Courtney’s background gives major clues to her behavior. Born in 1965 to San Francisco hippie parents, she had a notoriously unstable childhood. Her father was a Grateful Dead scenester; her mother, Linda Carroll, was from a wealthy family and later became a therapist whose clients have included radical ’60s fugitive Katherine Ann Power. Courtney’s parents split when she was very young, and she moved around a lot as a kid – Oregon, New Zealand, Australia, Oregon again. Her mother remarried several times, and at 12 Courtney landed in an Oregon reformatory for shoplifting a Kiss T shirt. The rest of her adolescence was spent bouncing in and out of reform schools, working as a stripper, singing in bands. For a while she thought she would conquer the world through acting, and had roles in two Alex Cox films, “Sid and Nancy” and “Straight to Hell.” Cox, Courtney has said, “put his arm around me and said the most subversive thing he could think of was foisting me on the world.”

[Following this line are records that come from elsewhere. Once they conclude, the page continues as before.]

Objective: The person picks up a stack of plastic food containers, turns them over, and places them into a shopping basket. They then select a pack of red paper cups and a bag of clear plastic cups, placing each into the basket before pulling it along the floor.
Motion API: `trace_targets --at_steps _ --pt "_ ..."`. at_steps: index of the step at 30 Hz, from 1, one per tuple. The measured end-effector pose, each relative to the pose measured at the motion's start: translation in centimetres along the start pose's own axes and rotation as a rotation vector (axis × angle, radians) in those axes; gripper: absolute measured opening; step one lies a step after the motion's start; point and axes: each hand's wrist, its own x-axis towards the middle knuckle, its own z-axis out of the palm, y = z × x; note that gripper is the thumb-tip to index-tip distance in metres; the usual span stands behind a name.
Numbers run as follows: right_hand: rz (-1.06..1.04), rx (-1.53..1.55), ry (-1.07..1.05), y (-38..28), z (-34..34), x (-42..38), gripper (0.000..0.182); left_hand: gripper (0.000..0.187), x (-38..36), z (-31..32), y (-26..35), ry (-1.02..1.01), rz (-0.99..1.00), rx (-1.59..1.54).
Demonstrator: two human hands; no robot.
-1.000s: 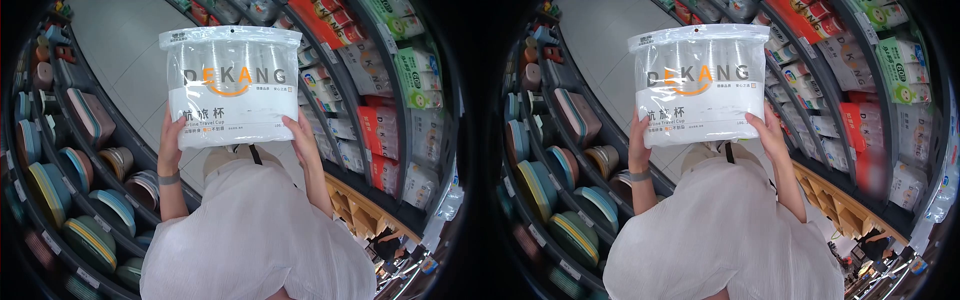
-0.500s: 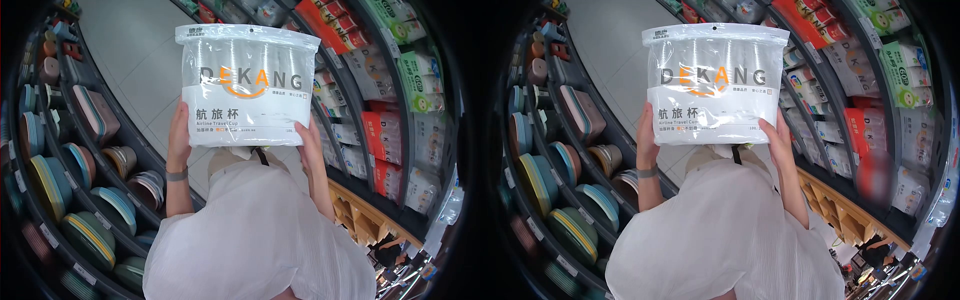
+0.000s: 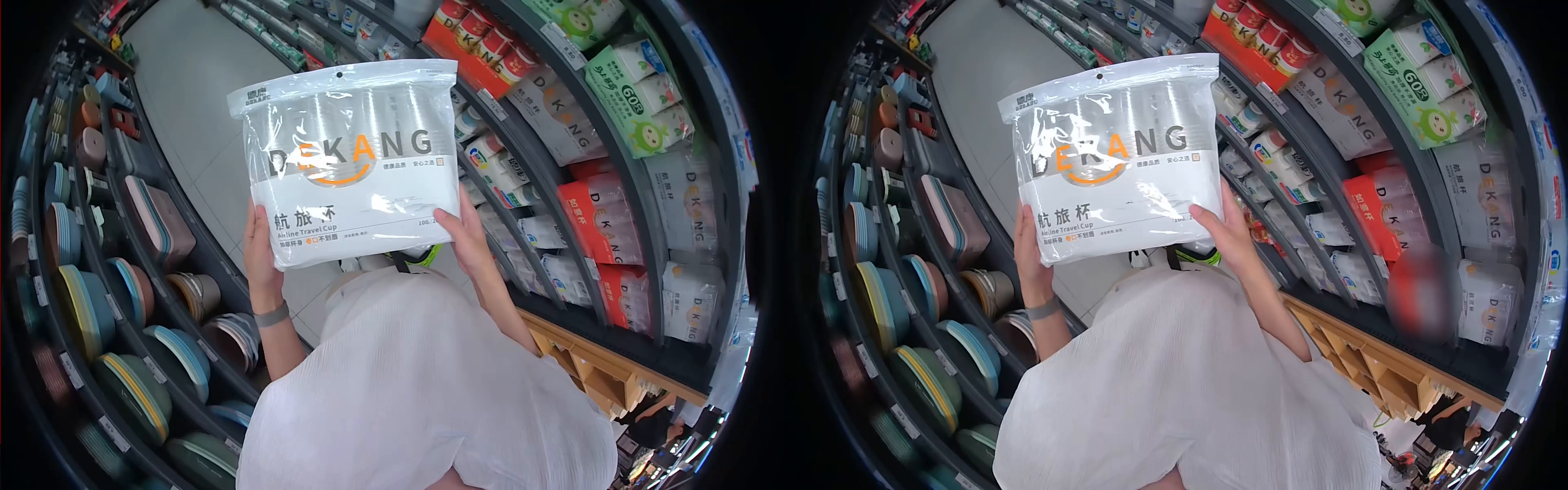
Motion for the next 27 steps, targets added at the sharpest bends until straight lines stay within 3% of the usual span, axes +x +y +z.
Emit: trace_targets --at_steps 6,12,17,22,27 --pt "-0.035 -0.072 -0.063 -1.0 -2.1 -0.6 0.076 0.048 -1.3 2.1 -0.6 0.119 0.032 -0.005" --pt "-0.049 -0.025 -0.113 -0.7 -3.3 -0.6 0.079 0.047 -2.3 3.6 -0.8 0.112 0.087 0.008" --pt "0.065 0.204 -0.043 -0.4 -3.3 0.0 0.059 0.049 -2.6 3.9 -1.2 0.095 0.096 -0.027" --pt "0.040 0.199 -0.081 -1.1 -3.1 0.3 0.056 0.047 -2.9 4.5 -1.4 0.128 0.063 -0.044" --pt "0.020 0.177 -0.110 -0.6 -3.0 0.3 0.056 0.058 -3.5 4.3 -1.1 0.061 0.088 0.046"
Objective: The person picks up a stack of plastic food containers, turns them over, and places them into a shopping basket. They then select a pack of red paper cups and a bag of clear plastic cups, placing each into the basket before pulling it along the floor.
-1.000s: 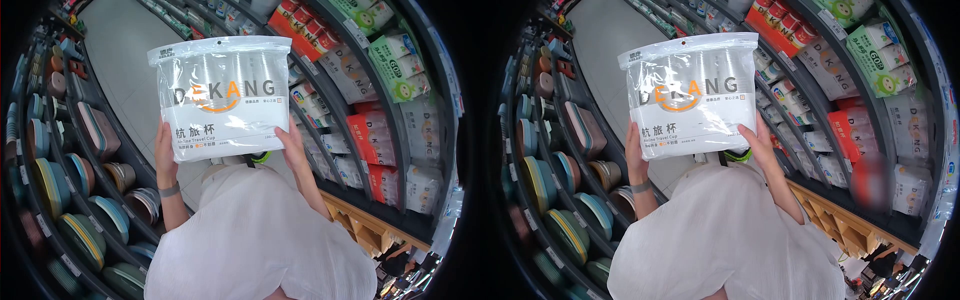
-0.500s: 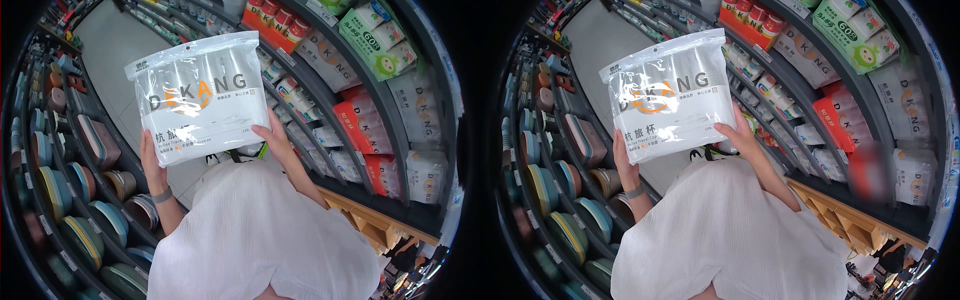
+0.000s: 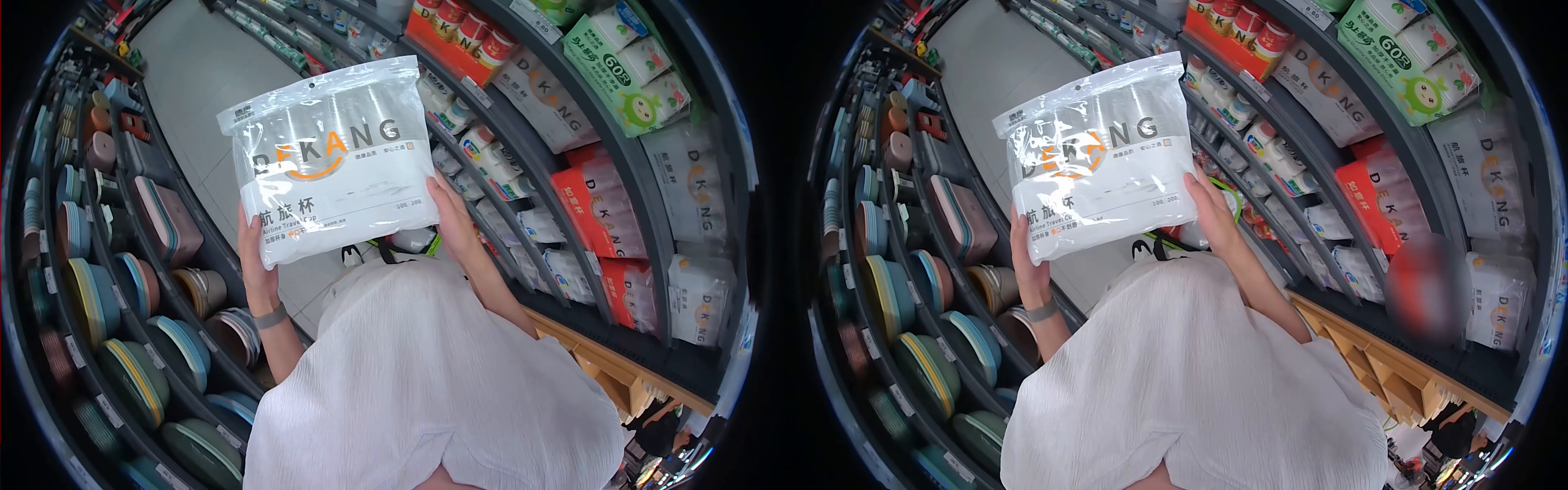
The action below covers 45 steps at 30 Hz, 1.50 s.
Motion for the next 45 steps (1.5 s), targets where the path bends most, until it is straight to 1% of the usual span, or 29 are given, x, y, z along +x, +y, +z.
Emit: trace_targets --at_steps 1,3,4,6,9,11,12,14,17,20,22,23,24,25,26,27,28,32,34,35,37,39,40,41,42,43,44,45 --pt "0.024 -0.019 0.020 0.3 -0.2 0.0 0.056 0.058 -0.2 -0.2 0.0 0.004 0.002 0.001" --pt "0.043 -0.037 0.034 0.7 -0.6 0.0 0.055 0.068 -0.4 -0.4 -0.1 -0.030 0.021 0.095" --pt "0.050 -0.032 0.034 0.9 -0.7 -0.1 0.056 0.068 -0.5 -0.4 0.0 -0.027 0.027 0.097" --pt "0.051 -0.030 0.027 0.7 -0.8 -0.1 0.056 0.083 -0.6 -0.4 0.0 -0.019 -0.022 0.071" --pt "0.041 -0.014 0.058 0.4 -0.7 -0.4 0.057 0.085 -0.7 -0.5 -0.1 -0.063 -0.027 0.097" --pt "0.030 -0.117 0.031 0.2 -0.8 -0.7 0.063 0.085 -0.8 -0.3 -0.1 -0.077 -0.021 0.116" --pt "0.029 -0.117 0.028 0.2 -0.8 -0.9 0.063 0.084 -0.9 0.0 0.0 -0.074 -0.028 0.113" --pt "-0.120 -0.268 0.006 0.3 -0.8 -1.1 0.067 0.083 -1.0 -0.1 0.0 -0.070 -0.035 0.111" --pt "-0.088 -0.223 0.015 -0.3 -0.4 -1.2 0.071 0.080 -1.0 -0.2 -0.2 -0.080 -0.047 0.103" --pt "-0.061 -0.187 0.013 -0.8 0.1 -1.2 0.067 0.078 -0.6 0.1 0.0 -0.055 -0.083 0.087" --pt "-0.041 -0.188 0.046 -1.5 0.7 -0.8 0.064 0.065 1.1 1.0 0.4 -0.010 -0.110 0.066" --pt "-0.026 -0.191 0.070 -1.6 0.9 -0.4 0.060 0.065 2.2 1.4 0.4 -0.012 -0.127 0.067" --pt "0.024 -0.196 0.108 -1.5 0.9 0.7 0.055 0.058 3.7 1.5 0.6 0.032 -0.205 0.067" --pt "0.023 -0.191 0.114 -1.9 0.9 1.7 0.055 0.052 5.4 1.6 0.9 0.073 -0.273 0.068" --pt "0.100 -0.129 0.130 -2.5 1.1 2.6 0.055 0.052 6.8 1.8 1.1 0.068 -0.277 0.074" --pt "0.177 -0.068 0.145 -2.9 1.2 3.4 0.055 0.048 8.0 2.0 1.3 0.043 -0.323 0.004" --pt "0.201 -0.033 0.143 -3.1 1.1 4.2 0.059 0.044 9.0 2.2 1.4 0.015 -0.371 -0.067" --pt "0.242 -0.036 0.192 -1.6 -0.3 5.2 0.061 0.043 11.1 1.2 -1.4 -0.048 -0.410 -0.078" --pt "0.321 -0.057 0.245 0.9 -1.5 4.4 0.060 0.046 10.4 0.7 -3.3 -0.080 -0.560 -0.059" --pt "0.320 -0.052 0.260 2.6 -2.4 3.8 0.060 0.046 10.1 0.0 -4.5 -0.091 -0.570 -0.055" --pt "0.456 0.000 0.301 6.6 -3.8 1.9 0.058 0.051 9.0 -1.9 -7.3 -0.131 -0.730 0.111" --pt "0.568 0.010 0.365 9.7 -4.1 -0.8 0.057 0.059 8.0 -4.1 -10.3 -0.217 -0.824 0.356" --pt "0.645 0.063 0.380 12.0 -4.9 -2.0 0.058 0.059 7.7 -5.4 -11.9 -0.230 -0.834 0.368" --pt "0.722 0.121 0.393 14.3 -5.6 -3.2 0.058 0.055 7.4 -6.7 -13.5 -0.257 -0.972 0.438" --pt "0.718 0.138 0.408 16.1 -5.8 -4.3 0.058 0.052 7.4 -7.7 -14.8 -0.284 -1.107 0.510" --pt "0.784 0.194 0.441 17.7 -5.9 -5.6 0.057 0.052 7.2 -8.3 -15.6 -0.297 -1.119 0.527" --pt "0.851 0.251 0.473 18.7 -5.6 -6.7 0.057 0.058 6.9 -8.8 -16.2 -0.318 -1.143 0.533" --pt "0.851 0.273 0.487 18.8 -4.6 -7.4 0.057 0.065 6.9 -9.4 -17.0 -0.340 -1.167 0.541"
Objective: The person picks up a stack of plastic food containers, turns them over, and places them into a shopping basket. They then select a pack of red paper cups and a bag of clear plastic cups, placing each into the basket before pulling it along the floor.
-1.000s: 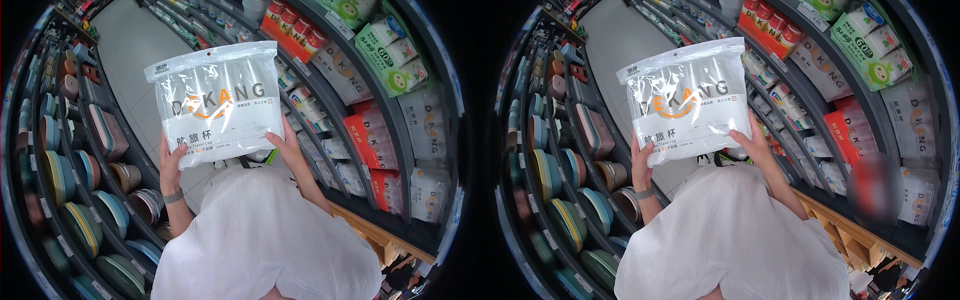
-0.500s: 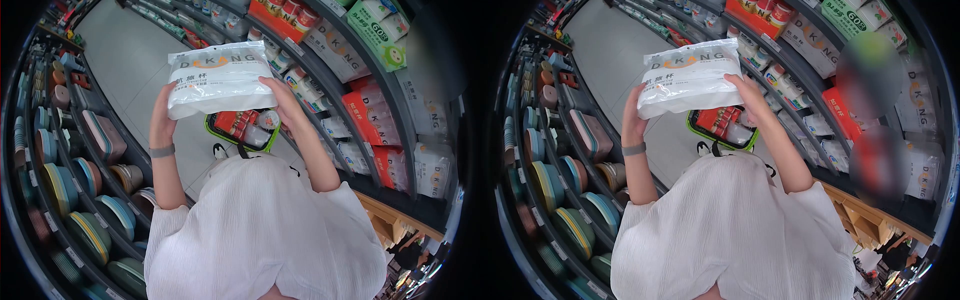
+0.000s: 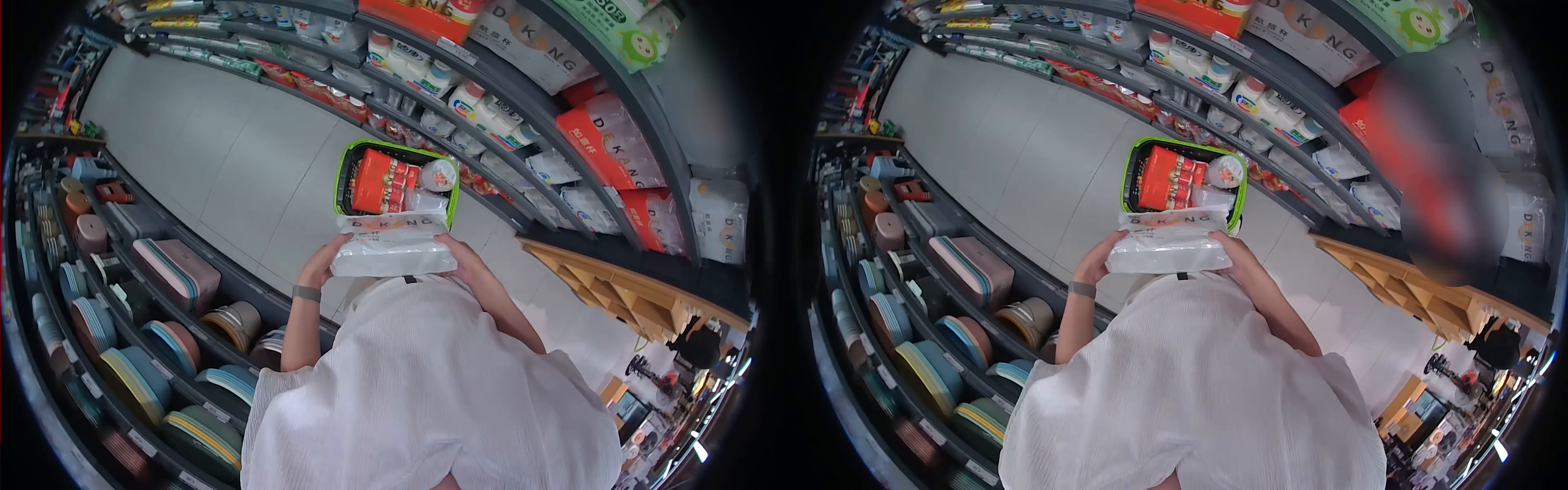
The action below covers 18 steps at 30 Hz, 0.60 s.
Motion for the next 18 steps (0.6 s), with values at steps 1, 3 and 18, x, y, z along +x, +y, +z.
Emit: trace_targets --at_steps 1,3,18 --pt "-0.030 0.059 0.013 1.0 0.5 -0.6 0.057 0.062 1.0 -0.4 -0.4 -0.017 0.005 -0.025" --pt "-0.059 0.140 0.031 2.2 0.6 -0.9 0.057 0.061 2.7 -1.6 -0.2 -0.024 -0.019 0.029" --pt "-0.038 0.419 -0.029 2.7 -2.1 7.5 0.045 0.062 9.3 3.8 6.2 0.541 0.325 0.524"
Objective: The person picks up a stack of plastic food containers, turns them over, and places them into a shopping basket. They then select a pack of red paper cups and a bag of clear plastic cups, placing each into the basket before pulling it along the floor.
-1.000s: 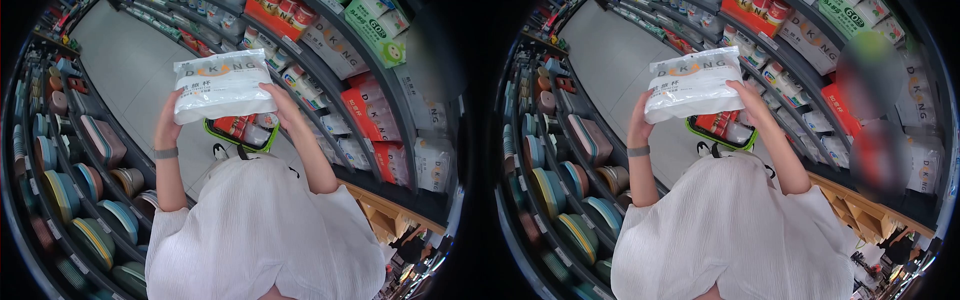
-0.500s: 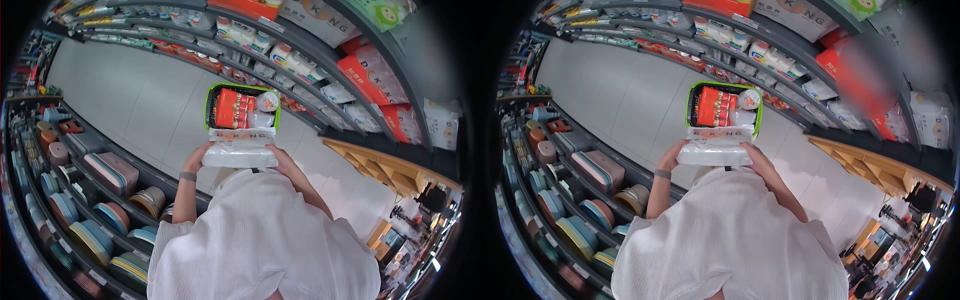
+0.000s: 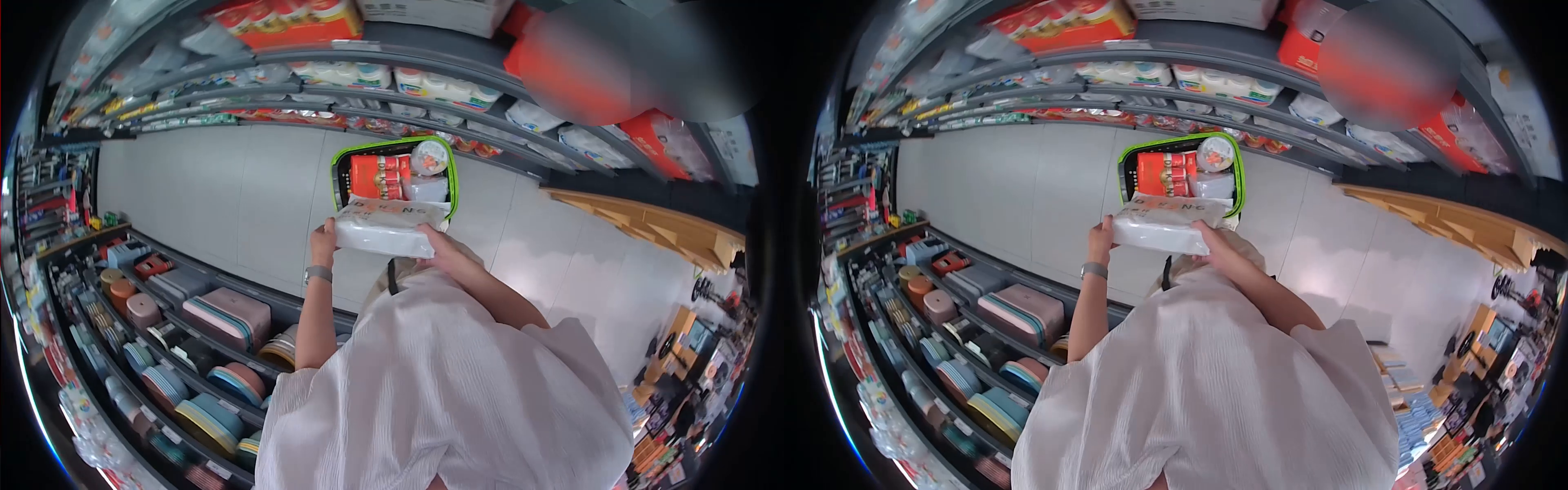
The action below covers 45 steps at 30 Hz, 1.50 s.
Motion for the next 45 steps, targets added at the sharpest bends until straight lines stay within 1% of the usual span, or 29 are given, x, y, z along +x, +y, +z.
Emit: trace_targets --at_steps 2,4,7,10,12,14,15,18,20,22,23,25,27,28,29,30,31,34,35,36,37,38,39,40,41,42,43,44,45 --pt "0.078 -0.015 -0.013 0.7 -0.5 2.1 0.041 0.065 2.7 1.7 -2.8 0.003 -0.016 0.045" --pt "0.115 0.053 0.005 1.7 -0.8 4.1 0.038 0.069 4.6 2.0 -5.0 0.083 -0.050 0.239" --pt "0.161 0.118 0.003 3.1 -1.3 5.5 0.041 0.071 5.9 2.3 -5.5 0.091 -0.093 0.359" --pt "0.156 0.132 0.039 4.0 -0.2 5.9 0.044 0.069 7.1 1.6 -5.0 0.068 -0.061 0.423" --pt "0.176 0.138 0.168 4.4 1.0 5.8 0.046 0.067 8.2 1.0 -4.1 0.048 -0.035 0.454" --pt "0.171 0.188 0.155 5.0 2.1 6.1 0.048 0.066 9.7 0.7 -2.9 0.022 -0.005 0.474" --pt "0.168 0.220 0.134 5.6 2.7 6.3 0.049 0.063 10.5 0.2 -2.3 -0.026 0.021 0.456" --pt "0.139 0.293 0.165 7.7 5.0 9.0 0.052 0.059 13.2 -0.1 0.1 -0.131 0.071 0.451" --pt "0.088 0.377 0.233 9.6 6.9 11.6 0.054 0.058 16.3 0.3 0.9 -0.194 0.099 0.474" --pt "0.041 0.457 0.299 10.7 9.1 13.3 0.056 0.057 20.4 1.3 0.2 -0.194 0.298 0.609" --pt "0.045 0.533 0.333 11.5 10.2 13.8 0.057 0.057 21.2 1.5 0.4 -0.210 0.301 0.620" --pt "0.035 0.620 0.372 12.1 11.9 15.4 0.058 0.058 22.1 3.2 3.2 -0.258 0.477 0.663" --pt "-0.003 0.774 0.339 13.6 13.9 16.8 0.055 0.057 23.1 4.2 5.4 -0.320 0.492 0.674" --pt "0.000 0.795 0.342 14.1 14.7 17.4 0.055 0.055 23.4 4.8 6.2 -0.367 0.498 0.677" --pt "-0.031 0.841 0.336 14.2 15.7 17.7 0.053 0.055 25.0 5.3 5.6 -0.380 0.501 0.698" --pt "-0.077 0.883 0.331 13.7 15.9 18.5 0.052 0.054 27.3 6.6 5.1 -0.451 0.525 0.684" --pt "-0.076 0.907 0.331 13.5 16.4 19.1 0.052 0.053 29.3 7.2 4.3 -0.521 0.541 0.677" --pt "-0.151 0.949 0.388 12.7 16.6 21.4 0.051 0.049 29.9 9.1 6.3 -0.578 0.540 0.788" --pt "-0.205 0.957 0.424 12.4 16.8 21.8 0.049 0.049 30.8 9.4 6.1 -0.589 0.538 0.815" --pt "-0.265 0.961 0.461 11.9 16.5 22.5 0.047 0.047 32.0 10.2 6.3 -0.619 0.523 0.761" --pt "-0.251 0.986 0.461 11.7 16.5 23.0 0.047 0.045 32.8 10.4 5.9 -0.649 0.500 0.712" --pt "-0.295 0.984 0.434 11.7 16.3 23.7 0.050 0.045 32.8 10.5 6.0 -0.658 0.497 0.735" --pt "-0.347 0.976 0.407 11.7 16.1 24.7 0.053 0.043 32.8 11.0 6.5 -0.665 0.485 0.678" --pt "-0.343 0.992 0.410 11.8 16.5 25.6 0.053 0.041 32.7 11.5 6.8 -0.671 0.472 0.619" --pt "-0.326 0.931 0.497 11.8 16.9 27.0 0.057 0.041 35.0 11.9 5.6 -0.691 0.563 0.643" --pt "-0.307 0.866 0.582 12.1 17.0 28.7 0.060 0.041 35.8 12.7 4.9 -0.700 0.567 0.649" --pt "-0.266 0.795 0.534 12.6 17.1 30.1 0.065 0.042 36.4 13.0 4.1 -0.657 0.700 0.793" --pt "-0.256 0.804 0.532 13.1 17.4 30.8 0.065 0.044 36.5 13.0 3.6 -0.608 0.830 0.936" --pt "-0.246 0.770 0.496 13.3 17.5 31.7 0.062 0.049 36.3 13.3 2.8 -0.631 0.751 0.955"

In 1990, she met Cobain, and they wed two years later. It’s impossible to credit Cobain for Courtney’s rise, yet it’s hard not to notice that until she hooked up with him, nothing in her life had quite worked out. After Nirvana broke through with “Nevermind,” Courtney signed a contract with Geffen Records that was more lucrative than her husband’s. “I made them pull out Nirvana’s contract,” she said in 1992, “and everything on there, I wanted more.”
Courtney’s big mouth can seem like the source of her undoing – she regularly vents her spleen on America Online – but friends say her outspokenness is a quality worthy of admiration, especially in a woman. “She has an unedited personality, an unedited mind,” says one industry friend. “Some people are offended by it. But it’s something I find really engaging.” Still, Courtney’s antics leave a nagging impression that her music is not an end in itself, but a means to another end, a way to power. The irony is that in the ’90s, more and more women are building solid careers with their music, not their image, as a focus. Melissa Etheridge has sold more than 2 million copies of her latest album, “Yes I Am,” and the fact that she’s an open homosexual hasn’t distracted anybody. Sheryl Crow is the biggest female rock singer of the year, and nobody knows who her boyfriend is. Kim Gordon of Sonic Youth has become the Marmee figure of alternative rock: she’s the female punk prototype who influenced Courtney and so many others. And Chrissie Hynde is still Chrissie Hynde. Courtney could learn a thing or two from all these women. She may be getting all the attention right now, but they’ve got the respect.